What you will do: Every record here must be copied exactly, except for the images it holds.

Supplied records:

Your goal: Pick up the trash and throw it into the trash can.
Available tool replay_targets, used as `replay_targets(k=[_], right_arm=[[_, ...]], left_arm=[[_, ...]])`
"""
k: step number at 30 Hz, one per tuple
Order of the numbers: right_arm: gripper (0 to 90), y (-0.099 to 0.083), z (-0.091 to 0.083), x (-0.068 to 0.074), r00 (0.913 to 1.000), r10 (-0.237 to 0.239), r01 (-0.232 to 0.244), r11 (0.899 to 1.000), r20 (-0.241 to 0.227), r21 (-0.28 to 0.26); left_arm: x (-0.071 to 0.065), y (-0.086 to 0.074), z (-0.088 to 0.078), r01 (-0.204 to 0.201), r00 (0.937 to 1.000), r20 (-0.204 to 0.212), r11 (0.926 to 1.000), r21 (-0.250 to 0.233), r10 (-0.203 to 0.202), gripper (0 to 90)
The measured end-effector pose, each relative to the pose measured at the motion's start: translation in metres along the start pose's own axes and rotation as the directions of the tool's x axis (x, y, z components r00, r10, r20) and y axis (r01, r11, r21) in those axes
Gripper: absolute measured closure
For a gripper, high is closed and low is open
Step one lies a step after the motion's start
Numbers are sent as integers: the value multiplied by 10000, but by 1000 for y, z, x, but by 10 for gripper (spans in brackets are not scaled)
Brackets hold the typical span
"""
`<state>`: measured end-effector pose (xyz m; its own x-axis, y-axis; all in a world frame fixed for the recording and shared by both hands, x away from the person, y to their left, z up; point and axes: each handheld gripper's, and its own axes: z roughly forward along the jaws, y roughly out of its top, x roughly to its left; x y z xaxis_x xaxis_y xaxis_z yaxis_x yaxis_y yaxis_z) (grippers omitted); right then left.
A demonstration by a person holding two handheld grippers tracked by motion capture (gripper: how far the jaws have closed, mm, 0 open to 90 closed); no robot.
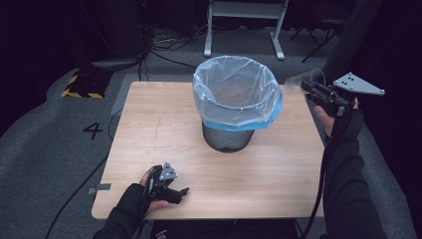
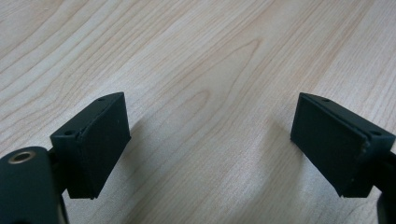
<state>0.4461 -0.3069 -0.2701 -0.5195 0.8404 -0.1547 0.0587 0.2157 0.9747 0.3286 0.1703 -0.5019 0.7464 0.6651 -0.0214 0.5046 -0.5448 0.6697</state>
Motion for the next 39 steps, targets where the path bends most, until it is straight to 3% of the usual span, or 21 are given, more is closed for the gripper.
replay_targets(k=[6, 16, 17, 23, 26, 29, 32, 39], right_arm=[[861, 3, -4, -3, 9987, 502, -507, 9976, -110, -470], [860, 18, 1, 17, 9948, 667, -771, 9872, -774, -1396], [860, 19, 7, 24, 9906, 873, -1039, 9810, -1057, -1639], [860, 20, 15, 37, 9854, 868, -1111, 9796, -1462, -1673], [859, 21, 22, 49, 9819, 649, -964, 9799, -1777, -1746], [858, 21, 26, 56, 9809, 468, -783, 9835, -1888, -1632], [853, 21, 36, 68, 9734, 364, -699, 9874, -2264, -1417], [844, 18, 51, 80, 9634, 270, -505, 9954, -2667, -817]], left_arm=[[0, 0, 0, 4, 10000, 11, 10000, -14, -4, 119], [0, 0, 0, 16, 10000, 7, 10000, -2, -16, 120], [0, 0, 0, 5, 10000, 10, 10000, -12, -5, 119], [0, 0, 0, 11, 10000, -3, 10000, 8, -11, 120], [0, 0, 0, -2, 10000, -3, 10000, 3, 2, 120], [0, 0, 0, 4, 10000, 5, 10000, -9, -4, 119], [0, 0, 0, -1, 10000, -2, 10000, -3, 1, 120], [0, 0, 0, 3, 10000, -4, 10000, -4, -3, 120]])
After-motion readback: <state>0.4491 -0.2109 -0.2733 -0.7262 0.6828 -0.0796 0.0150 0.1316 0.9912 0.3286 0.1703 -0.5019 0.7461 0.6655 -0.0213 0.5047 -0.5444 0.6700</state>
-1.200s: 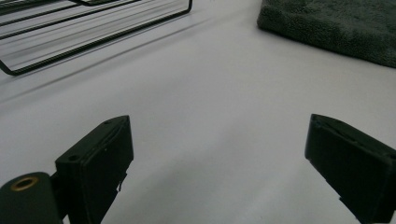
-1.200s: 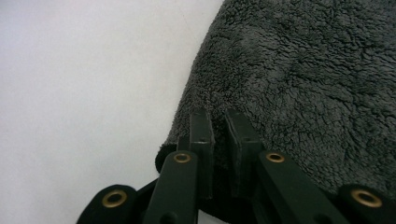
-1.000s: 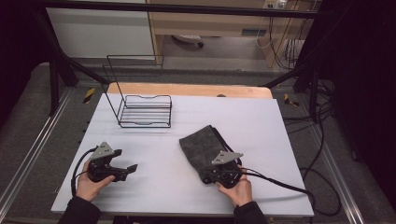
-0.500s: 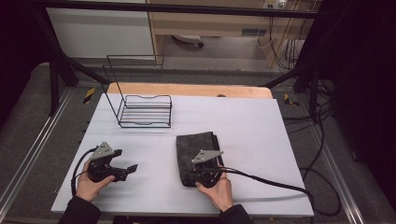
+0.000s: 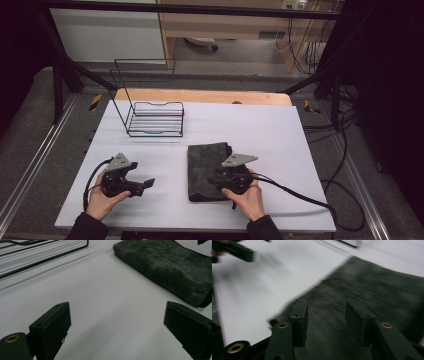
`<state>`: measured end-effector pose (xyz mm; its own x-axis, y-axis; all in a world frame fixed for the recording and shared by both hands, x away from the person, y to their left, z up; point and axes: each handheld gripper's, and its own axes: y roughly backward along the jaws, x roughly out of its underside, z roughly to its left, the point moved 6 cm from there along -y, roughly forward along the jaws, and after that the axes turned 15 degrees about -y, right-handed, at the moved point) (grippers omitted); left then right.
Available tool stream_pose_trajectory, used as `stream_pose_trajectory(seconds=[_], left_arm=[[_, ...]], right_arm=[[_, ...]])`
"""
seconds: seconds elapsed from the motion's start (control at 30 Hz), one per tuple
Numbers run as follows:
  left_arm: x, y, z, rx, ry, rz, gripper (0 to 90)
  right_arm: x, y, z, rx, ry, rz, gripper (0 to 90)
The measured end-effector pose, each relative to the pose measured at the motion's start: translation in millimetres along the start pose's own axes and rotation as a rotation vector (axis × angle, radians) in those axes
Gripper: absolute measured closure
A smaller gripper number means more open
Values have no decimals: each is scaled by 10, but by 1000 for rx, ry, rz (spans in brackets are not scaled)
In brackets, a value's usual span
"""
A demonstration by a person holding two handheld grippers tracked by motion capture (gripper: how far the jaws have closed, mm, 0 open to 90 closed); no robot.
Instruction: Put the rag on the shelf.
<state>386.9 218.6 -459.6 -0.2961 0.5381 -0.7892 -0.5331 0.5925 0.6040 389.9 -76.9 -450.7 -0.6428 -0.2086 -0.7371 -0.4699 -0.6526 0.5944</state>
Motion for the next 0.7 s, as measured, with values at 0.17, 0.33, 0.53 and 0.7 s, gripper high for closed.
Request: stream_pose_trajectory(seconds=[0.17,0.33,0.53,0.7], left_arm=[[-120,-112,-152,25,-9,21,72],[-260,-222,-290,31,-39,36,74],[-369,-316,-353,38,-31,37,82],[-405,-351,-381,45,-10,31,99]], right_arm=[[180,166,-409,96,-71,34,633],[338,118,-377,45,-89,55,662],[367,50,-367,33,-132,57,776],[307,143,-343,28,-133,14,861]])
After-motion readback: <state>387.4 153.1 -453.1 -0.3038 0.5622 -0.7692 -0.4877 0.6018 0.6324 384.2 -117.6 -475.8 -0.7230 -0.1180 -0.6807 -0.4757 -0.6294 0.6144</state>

Result:
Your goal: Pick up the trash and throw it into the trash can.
Available tool replay_targets, used as `replay_targets(k=[_], right_arm=[[_, ...]], left_arm=[[_, ...]])`
"""
k: step number at 30 Hz, one per tuple
Order of the numbers: right_arm: gripper (0 to 90), y (-0.099 to 0.083), z (-0.091 to 0.083), x (-0.068 to 0.074), r00 (0.913 to 1.000), r10 (-0.237 to 0.239), r01 (-0.232 to 0.244), r11 (0.899 to 1.000), r20 (-0.241 to 0.227), r21 (-0.28 to 0.26); left_arm: x (-0.071 to 0.065), y (-0.086 to 0.074), z (-0.088 to 0.078), r01 (-0.204 to 0.201), r00 (0.937 to 1.000), r20 (-0.204 to 0.212), r11 (0.926 to 1.000), r21 (-0.250 to 0.233), r10 (-0.203 to 0.202), gripper (0 to 90)
The measured end-effector pose, each relative to the pose measured at the motion's start: translation in metres along the start pose's own axes and rotation as the directions of the tool's x axis (x, y, z components r00, r10, r20) and y axis (r01, r11, r21) in those axes
Gripper: absolute measured closure
For a gripper, high is closed and low is open
Step one lies a step after the motion's start
Numbers are sent as integers: the value multiplied by 10000, but by 1000 for y, z, x, but by 10 for gripper (spans in brackets are not scaled)
Brackets hold the typical span
"""
`<state>`: measured end-effector pose (xyz m; its own x-axis, y-axis; all in a world frame fixed for the recording and shared by both hands, x away from the person, y to their left, z up; point and axes: each handheld gripper's, and its own axes: z roughly forward along the jaws, y roughly out of its top, x roughly to its left; x y z xaxis_x xaxis_y xaxis_z yaxis_x yaxis_y yaxis_z) (grippers omitted); right then left.
A demonstration by a person holding two handheld grippers tracked by motion capture (gripper: how far the jaws have closed, mm, 0 open to 90 closed); no robot.
<state>0.4461 -0.3069 -0.2701 -0.5195 0.8404 -0.1547 0.0587 0.2157 0.9747 0.3286 0.1703 -0.5019 0.7464 0.6651 -0.0214 0.5046 -0.5448 0.6697</state>
Motion for the next 39 steps, targets where the path bends most, until it is straight to 3% of the usual span, or 21 are given, more is closed for the gripper.
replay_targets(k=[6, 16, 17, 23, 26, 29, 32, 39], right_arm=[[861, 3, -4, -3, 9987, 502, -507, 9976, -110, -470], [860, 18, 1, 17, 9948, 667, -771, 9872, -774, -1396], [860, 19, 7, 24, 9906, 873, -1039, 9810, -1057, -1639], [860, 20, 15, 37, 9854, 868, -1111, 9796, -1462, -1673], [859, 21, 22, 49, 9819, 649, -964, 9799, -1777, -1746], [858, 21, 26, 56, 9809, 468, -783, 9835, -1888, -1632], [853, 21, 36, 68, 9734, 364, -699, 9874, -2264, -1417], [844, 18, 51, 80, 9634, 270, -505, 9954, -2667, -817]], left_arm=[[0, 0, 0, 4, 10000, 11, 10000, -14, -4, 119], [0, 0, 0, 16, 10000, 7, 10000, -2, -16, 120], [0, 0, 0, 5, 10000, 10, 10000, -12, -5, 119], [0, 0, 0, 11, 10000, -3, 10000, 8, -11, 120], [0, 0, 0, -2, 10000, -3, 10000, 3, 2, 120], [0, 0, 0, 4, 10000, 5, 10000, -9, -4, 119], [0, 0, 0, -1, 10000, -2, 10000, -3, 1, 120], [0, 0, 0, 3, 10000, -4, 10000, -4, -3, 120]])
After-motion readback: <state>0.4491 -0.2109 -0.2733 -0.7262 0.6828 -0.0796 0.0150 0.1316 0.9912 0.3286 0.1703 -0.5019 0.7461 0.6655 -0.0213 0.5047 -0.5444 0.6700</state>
-1.200s: 
-1.200s: 
-1.000s: 
-0.500s: 
+0.000s: 
`<state>`: measured end-effector pose (xyz mm; its own x-axis, y-axis; all in a world frame fixed for the recording and shared by both hands, x away from the person, y to their left, z up; point and axes: each handheld gripper's, and its own axes: y roughly backward along the jaws, x roughly out of its underside, z roughly to its left, the point moved 6 cm from there along -y, roughly forward along the jaws, and after that the axes turned 15 degrees about -y, right-handed, at the moved point) (grippers omitted); left then right.
Available tool stream_pose_trajectory, used as `stream_pose_trajectory(seconds=[_], left_arm=[[_, ...]], right_arm=[[_, ...]])`
"""
seconds: seconds elapsed from the motion's start (control at 30 Hz), one per tuple
Numbers run as follows:
  left_arm: x, y, z, rx, ry, rz, gripper (0 to 90)
  right_arm: x, y, z, rx, ry, rz, gripper (0 to 90)
The measured end-effector pose, each relative to the pose measured at the motion's start: translation in millimetres along the start pose's own axes and rotation as a rotation vector (axis × angle, radians) in those axes
Gripper: absolute measured closure
A smaller gripper number means more open
Values have no decimals: each is scaled by 10, but by 1000 for rx, ry, rz (spans in brackets are not scaled)
In brackets, a value's usual span
"""
A demonstration by a person holding two handheld grippers tracked by motion capture (gripper: how far the jaws have closed, mm, 0 open to 90 closed); no robot.
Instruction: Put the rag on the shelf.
<state>386.9 218.6 -459.6 -0.2961 0.5381 -0.7892 -0.5331 0.5925 0.6040 389.9 -76.9 -450.7 -0.6428 -0.2086 -0.7371 -0.4699 -0.6526 0.5944</state>
Motion for the next 0.7 s, as measured, with values at 0.17, 0.33, 0.53 and 0.7 s, gripper high for closed.
Request: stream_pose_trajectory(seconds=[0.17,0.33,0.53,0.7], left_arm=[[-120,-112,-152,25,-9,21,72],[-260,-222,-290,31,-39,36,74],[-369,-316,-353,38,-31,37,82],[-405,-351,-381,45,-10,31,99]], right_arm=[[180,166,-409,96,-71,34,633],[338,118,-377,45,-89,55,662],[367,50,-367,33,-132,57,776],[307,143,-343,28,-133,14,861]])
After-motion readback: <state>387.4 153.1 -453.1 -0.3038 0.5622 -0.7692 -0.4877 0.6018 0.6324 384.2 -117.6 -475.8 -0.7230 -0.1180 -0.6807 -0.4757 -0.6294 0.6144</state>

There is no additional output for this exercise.